There aren’t many things people love more than telling themselves they’re being healthy without actually taking the time to confirm that is indeed the case. This is especially true amongst the many diners who subscribe to the notion that any menu item featuring vegetables is inherently better for you than options with a notable lack of them, which is decidedly not the case (as highlighted by the kale salad McDonald’s started selling a few years ago that contained more calories, fat, and sodium than a Big Mac).
Subway managed to take the world by storm by convincing customers its sandwiches were a far more nutritious alternative to the ones served up but other fast food restaurants (which is only the case if you neglect to add the oil, mayo, and other calorie-filled ingredients largely responsible for making them palatable). They managed to do so with the help of Jared Fogle, who cut 26 inches off of his waistline thanks to the “Subway Diet” and served as the chain’s primary spokesperson until it was revealed that number was around twice the age of the children he had a tendency to prey on.
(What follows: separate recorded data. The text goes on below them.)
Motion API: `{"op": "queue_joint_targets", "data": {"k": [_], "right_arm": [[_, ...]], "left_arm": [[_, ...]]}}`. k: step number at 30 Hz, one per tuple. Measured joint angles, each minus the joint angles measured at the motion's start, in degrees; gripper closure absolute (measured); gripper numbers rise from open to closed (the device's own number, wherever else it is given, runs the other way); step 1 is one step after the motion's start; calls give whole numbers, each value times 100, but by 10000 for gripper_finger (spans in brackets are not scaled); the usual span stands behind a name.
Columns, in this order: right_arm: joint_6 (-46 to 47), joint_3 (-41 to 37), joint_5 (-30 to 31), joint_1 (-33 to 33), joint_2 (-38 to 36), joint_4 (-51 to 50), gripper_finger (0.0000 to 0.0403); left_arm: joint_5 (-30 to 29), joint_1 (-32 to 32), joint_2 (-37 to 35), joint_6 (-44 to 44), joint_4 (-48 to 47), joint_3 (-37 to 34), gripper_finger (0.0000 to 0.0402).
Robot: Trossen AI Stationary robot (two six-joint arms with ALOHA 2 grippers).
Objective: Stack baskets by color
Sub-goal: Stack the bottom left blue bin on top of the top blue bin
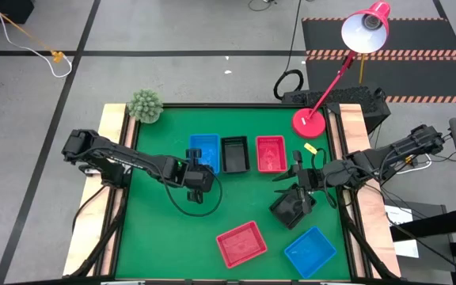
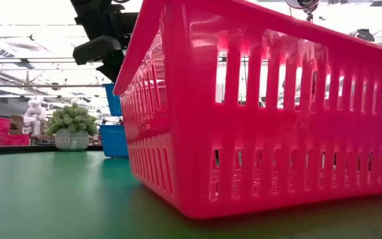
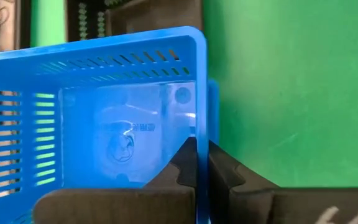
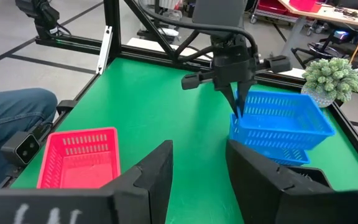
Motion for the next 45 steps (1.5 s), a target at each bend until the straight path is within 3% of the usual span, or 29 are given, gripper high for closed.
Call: {"op": "queue_joint_targets", "data": {"k": [16, 19, 25, 34, 37, 45], "right_arm": [[0, 0, -11, 0, 0, -63, 261], [0, 0, -11, 0, 0, -140, 261], [-22, 0, -13, 0, 2, -155, 261], [-22, -2, -13, 0, 2, -150, 261], [-22, -2, -15, 0, 2, -149, 261], [107, -4, -17, 0, 2, -103, 261]], "left_arm": [[80, 203, 1, 372, 369, -308, 386], [305, 325, 2, 353, 494, -474, 395], [330, 375, 2, 296, 753, -632, 377], [326, 375, 2, 152, 750, -632, 387], [230, 375, 2, 67, 748, -633, 361], [-280, 50, 4, -289, 677, -556, 243]]}}
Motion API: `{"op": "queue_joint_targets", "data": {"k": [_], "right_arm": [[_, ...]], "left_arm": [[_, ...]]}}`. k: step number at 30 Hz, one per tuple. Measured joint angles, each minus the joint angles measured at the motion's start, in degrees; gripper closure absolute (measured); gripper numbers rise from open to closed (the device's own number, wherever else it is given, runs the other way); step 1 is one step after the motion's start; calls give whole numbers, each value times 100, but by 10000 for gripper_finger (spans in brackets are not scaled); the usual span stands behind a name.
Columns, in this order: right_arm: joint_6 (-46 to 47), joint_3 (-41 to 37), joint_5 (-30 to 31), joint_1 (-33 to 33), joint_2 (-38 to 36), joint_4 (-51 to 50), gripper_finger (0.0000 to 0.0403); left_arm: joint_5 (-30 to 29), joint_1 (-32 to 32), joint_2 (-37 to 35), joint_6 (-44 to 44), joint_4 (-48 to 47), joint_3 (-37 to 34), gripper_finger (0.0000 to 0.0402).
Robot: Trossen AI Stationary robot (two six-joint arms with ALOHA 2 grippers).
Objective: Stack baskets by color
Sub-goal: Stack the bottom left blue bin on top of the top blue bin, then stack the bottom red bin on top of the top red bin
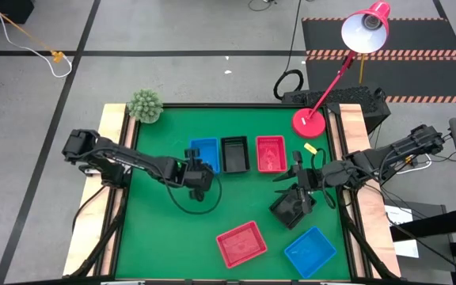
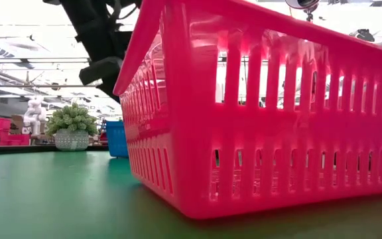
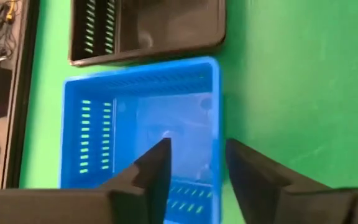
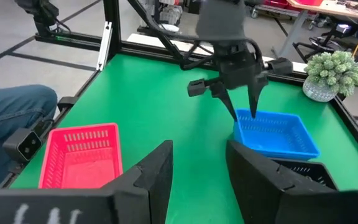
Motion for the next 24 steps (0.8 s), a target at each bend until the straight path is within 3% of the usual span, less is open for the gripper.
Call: {"op": "queue_joint_targets", "data": {"k": [4, 9, 14, 19, 24], "right_arm": [[236, 0, -17, 3, 115, -43, 261], [-127, 114, -646, 219, 623, -97, 261], [-280, 522, -778, 717, 1573, -237, 261], [-217, 876, -795, 1315, 2651, -500, 261], [-170, 1533, -903, 1779, 3585, -920, 261]], "left_arm": [[-38, -330, -64, -417, -111, 270, 222], [12, -953, -192, -1333, -257, 508, 227], [98, -1916, -240, -1946, -487, 507, 258], [-432, -2787, -257, -2683, -779, 512, 285], [-684, -3216, -271, -3221, -948, 514, 295]]}}
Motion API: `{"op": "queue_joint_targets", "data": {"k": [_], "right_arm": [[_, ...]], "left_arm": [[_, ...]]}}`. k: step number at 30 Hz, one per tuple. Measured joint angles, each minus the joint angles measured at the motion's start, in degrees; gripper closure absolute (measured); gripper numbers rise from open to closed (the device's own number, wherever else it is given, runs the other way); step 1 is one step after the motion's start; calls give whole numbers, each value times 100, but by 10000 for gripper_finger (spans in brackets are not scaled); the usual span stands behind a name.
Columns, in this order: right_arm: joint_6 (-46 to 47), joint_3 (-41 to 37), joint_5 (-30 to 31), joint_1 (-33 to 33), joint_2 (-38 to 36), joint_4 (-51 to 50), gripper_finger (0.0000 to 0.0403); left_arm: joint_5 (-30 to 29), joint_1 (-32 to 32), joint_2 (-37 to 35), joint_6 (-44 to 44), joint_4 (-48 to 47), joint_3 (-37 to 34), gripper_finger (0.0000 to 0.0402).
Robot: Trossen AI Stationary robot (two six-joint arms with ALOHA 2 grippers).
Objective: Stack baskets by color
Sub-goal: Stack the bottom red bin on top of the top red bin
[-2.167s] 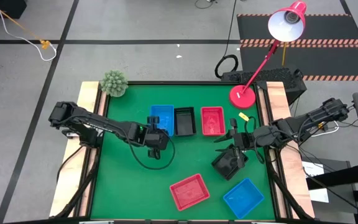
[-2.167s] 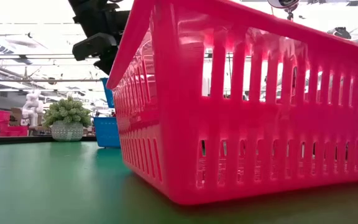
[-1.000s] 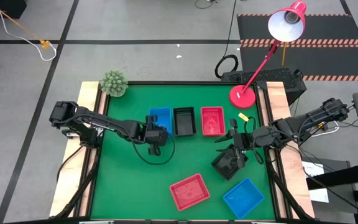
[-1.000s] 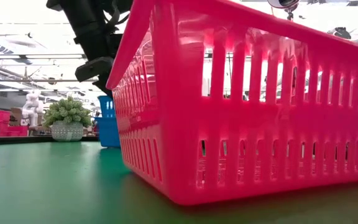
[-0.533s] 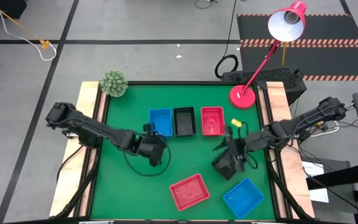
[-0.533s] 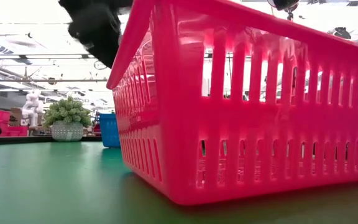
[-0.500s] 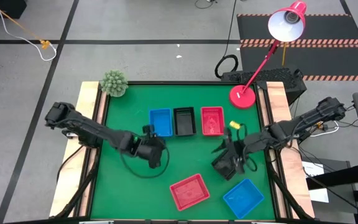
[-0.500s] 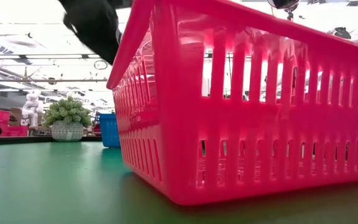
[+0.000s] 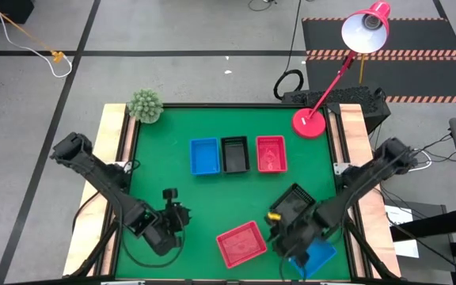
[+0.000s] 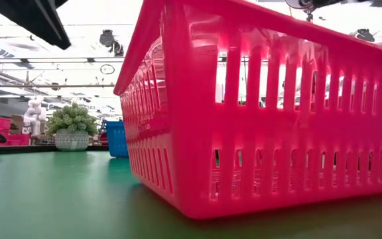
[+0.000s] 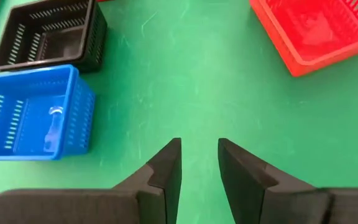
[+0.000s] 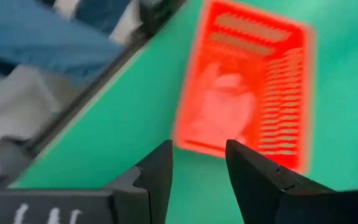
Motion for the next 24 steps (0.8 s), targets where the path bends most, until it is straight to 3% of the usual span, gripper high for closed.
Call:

However, that’s far from the only controversy Subway has found itself at the center of over the years, as the supposedly healthy food it serves up as also come under fire on multiple occasions. In 2017, DNA testing revealed that the chicken it served up in Canada could barely be called chicken at all based on how many non-poultry ingredients it was comprised of, and a few years before, another study revealed its bread contain an additive that could commonly be found in yoga mats.
Subway eventually phased out that ingredient but its bread has once again become the center of attention courtesy of Ireland’s Supreme Court, which recently issued a ruling on a case involving a Subway franchisee who argued they shouldn’t be forced to pay taxes levied on certain “staple foods.”
In 1972, a law was passed in the form of the Value-Added Tax Act, which mandated any product legally defined as “bread” must meet certain regulations when it comes to the ingredients used to make it, including a stipulation that the amount of sugar used cannot exceed 2% of the weight of the flour harnessed in the baking process.
According to The Independent, the plaintiff was soundly denied at the rim, as sugar is responsible for 10% of the weight of the recipe (if you’re too lazy to do the math, that’s five times more than is deemed permissible). While the lawsuit was initially filed in an attempt to get a refund on the taxes the franchisee in question was forced to pay because of the sugar content, they’ll now get to write a check for the legal fees they presumably incurred instead of getting one back from the government.